Erickson (Walrus and the Carpenter, Barnacle, The Whale Wins, Boat Street Cafe) was the guest of honor at a “food book fete” at Elder Hall—a charming new venue next door to its sibling restaurant, Ned Ludd, both of which are owned and operated by chef Jason French.
People arrived at the homey space in Northeast Portland to enjoy some snacks (courtesy of French and crew), drink some cider and slurp some oysters. Music was playing, people were mingling and friends were made. And it wasn’t long before the night’s theme became evident. This was not one of those formal “cookbook” dinners where the author spends all of their time in the kitchen wrangling recipes. Nope. This was a casual, communal affair to symbolize Erickson's memoir-esque new publication.
To introduce his friend, French spun a yarn about how he and Erickson met four years ago when she came in for dinner ("She ordered almost everything on the menu as well as several bottles of wine.") and how her style and aesthetic deeply resonates with him.
“I think this book is going to be the beginning of a shift for a lot of cookbooks because this is a food book; this is a story of Renee, it’s a story of her community, it’s a story of the people who produce for her and it’s a story about her love of food and cooking and also about the success with her partners and with the people who have supported her over the years.”
Erickson, who had just stepped off a plane from L.A. the night before, talked briefly about her wide-eyed beginnings in the industry. And even though I remember interviewing her not long after she bought Boat Street, it’s hard to remember her being someone not synonymous with culinary stardom.
“Writing this book was really interesting,” she said. “I’ve been a chef for almost 18 years. I bought Boat Street when I was 25. I was an art student at the University of Washington. I had a plan in mind of what my life was going to be like and owning a restaurant was not that!”

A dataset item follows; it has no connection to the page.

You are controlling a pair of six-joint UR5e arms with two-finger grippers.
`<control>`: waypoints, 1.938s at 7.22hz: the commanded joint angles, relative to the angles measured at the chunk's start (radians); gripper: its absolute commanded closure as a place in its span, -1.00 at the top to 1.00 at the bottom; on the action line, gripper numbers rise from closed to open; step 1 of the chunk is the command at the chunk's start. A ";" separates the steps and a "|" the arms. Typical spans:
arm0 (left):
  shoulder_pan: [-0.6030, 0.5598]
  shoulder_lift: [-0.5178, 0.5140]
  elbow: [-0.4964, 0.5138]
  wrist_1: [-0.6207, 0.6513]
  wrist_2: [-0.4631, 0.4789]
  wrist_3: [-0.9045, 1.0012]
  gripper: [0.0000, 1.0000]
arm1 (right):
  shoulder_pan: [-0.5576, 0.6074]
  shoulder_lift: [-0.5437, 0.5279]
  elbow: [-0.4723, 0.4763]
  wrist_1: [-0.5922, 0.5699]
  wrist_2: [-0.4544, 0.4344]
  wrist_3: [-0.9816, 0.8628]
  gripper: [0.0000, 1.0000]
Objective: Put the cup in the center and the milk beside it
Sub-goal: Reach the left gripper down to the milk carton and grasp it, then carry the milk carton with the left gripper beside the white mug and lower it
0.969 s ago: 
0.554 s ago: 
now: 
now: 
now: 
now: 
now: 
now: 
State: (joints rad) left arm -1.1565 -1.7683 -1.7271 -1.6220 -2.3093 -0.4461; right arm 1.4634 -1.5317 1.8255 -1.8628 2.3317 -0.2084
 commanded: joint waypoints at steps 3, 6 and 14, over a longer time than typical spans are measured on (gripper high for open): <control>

Erickson basically needed a job to help her pay for school and ended up getting hired at Boat Street. It's a story that never really gets old.
“I had planned on going back to school, but after many years of running the restaurant, I was given the opportunity to buy it, which I did. I sort of just dove in and figured out I didn’t really know what the hell I was doing. Thankfully, it was before Yelp and Twitter and everything else, because it would be really terrifying to do it now, I think, as a novice cook. So, I bought Boat Street and did that for a really long time and fortunately met one of my business partners who harassed me to open more. Walrus and the Carpenter was a long-time dream of mine, but something…when you cook all the time and it’s what you do and it’s what you love, it’s really hard to step away from that and not do that, but thankfully after doing it for 12 years, my body is really happy that I don’t stand at the stove all day.
This book is basically kind of a bit of a look back and also a bit of what has made my life successful as far as a restaurateur and a chef. The thing that mattered the most to me when I started thinking about writing this book was not writing a book of recipes and not a book about the restaurants, but a book about all the things that happen behind the scenes: incredible artists and farmers and family and staff and people who really make my restaurants really important and special places.”
Erickson is currently jetting around the country promoting her book (which you can buy at any of her restaurants, most bookstores and online) and will return home November 4. And check out her Instagram for more photos of last night.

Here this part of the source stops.